I'm not friends with Billy Beane or his former assistant Paul DePodesta. In fact, I've never even met either of them. But if their real life relationship was as charming and quirky as Moneyball's onscreen portrayal of the odd couple, then I may have been missing out.

The Columbia Pictures docudrama set to hit theaters next week chronicles the 2002 Oakland Athletics and their rogue GM Billy Beane. The film, adapted for the screen by Steven Zaillian and Aaron Sorkin, is based on the book by Michael Lewis.

Moneyball spins a tale built on true events of Beane and his young, brash, assistant Peter Brand (who's real name is Peter DePodesta), as they attempted to construct a competitive team using what little resources they were allowed. With the lowest payroll in the league, the duo began relying heavily on statistics such as on-base percentage, runs scored, and many of the statistics that populate todays game. Together, they break the mold on what scouts and experts had bought into for years.

Throughout the film, their radical -- and sometimes crazy -- maneuvers begin to win over the baseball world, as well as the audience in the theatre. Pitt turns in a masterful performance, nailing the neurotic Oakland GM on the head, while Jonah Hill showed extreme depth with his portrayal of Brand.
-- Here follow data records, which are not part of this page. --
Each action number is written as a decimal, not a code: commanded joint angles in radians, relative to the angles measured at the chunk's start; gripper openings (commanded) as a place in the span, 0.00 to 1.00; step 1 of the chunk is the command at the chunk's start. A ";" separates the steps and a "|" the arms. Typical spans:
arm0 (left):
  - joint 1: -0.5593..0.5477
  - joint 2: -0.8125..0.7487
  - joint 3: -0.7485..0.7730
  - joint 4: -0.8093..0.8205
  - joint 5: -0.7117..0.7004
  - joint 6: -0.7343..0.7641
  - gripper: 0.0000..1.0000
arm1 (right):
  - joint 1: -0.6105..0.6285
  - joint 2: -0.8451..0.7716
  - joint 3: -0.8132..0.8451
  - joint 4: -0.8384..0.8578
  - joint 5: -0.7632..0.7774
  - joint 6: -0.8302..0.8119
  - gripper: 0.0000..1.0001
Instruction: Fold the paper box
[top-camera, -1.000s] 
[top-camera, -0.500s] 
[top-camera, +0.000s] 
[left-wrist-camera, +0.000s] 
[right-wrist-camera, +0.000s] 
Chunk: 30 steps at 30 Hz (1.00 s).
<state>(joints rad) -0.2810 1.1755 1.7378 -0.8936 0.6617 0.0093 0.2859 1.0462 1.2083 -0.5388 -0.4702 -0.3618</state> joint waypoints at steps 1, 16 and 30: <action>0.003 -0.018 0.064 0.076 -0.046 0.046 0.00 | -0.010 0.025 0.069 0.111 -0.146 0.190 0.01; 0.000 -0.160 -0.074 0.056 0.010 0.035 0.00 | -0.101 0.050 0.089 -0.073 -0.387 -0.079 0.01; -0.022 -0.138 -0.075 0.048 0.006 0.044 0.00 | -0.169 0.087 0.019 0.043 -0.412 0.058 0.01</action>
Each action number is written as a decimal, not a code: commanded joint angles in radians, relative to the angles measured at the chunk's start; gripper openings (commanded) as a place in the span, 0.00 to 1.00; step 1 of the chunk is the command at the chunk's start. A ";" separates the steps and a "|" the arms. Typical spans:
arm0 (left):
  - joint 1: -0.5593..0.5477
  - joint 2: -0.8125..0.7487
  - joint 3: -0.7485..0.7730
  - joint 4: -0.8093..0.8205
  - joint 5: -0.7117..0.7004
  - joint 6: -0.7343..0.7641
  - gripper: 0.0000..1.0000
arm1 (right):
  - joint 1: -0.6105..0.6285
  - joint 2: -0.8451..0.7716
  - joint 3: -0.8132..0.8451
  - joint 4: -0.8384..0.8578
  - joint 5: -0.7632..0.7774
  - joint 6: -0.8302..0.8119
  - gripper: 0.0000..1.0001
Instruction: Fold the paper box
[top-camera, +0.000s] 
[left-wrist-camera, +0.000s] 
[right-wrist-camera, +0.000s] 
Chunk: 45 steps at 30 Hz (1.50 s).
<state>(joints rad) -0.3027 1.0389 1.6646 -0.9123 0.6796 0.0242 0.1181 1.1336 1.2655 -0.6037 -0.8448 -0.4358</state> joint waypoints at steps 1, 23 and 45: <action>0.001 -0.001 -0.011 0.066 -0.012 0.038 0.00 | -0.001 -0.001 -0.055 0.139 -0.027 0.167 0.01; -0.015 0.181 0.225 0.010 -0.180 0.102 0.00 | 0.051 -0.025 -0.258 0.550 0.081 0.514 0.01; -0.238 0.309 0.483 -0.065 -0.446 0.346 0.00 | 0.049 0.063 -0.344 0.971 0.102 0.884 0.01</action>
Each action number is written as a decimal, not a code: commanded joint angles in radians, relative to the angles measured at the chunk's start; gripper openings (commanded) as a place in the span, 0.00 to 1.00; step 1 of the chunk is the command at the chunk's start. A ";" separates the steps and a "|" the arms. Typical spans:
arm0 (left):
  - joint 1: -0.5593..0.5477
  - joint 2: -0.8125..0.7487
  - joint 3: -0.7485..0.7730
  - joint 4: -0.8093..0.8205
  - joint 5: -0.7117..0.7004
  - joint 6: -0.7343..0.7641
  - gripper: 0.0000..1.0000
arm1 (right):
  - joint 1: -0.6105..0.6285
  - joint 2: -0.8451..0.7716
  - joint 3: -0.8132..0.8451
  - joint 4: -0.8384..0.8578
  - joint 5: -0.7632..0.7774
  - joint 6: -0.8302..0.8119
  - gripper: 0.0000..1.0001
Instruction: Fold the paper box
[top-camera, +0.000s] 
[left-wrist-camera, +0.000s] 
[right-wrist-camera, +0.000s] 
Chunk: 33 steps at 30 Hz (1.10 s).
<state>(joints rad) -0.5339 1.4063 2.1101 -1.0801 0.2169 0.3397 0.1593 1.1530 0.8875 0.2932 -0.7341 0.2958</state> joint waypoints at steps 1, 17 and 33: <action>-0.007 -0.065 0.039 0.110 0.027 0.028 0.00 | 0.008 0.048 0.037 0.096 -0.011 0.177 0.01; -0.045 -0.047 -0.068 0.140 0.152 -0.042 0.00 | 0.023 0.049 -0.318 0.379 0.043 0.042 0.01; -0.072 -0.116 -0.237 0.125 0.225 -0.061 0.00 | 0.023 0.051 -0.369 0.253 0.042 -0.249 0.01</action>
Pitt’s representation of a baseball lifer was very much believable, and his ability to deliver his lines in between spitting wads of chewing tobacco into a paper cup was a pretty nice touch for the baseball lovers. Ironically though, Pitt’s finest moments as Beane were actually parts during which he says nothing at all, and the camera is capturing raw emotion. There are even scenes that stretch on for full minutes, where Beane says nothing, but displays everything. It was moments like these that helped the film come to life, as the audience lived and died with him on this roller coaster of a season.  

The dialogue itself was crisp and well executed complete with well thought out comedic timing. Coupled with the laughs were real moments of drama and emotion. By the end of the film, despite your city of origin or team of faith, you find yourself really pulling for Beane and the A's. ((Spoiler Alert: When Scott Hatteberg, one of the main characters focused on by the book and film, steps up to the plate and deposits a home run into right field to win the A's 20th consecutive game, the hair on the back of your neck will rise as Oakland's names get etched into baseball history.))

Moneyball will probably not dominate the box office like the Titanic did, but for another movie with an ending that anyone who might see it will certainly already know, the film provides unparalleled drama. ((Spoiler Alert 2: The A's do not end up winning the World Series in 2002, and unfortunately still have been denied the champagne shower under Beane's reign, but man, do you bleed green and gold by hour two.))

The only criticism I have of Moneyball is that many of the actors who portrayed baseball players and coaches didn't look the part. Art Howe and Ron Washington were too fat, Carlos Peña and Eric Chavez were too short, and I think Miguel Tejada will wonder where his nice tan went. However, the filmmakers spliced in some amazing footage and brought the baseball scenes back to life with the memorable calls and plays from the real events.  

All in all it was a job well done. As a Bay Area native I felt thatMoneyball captured the scrutiny of the media as they heavily criticized Beane as well as the excitement of the community as the A's pushed 100 wins on the season. The film was a breath of fresh air from your typical cliché sports movie and is well worth the time. In a few words,Moneyball is simply...money.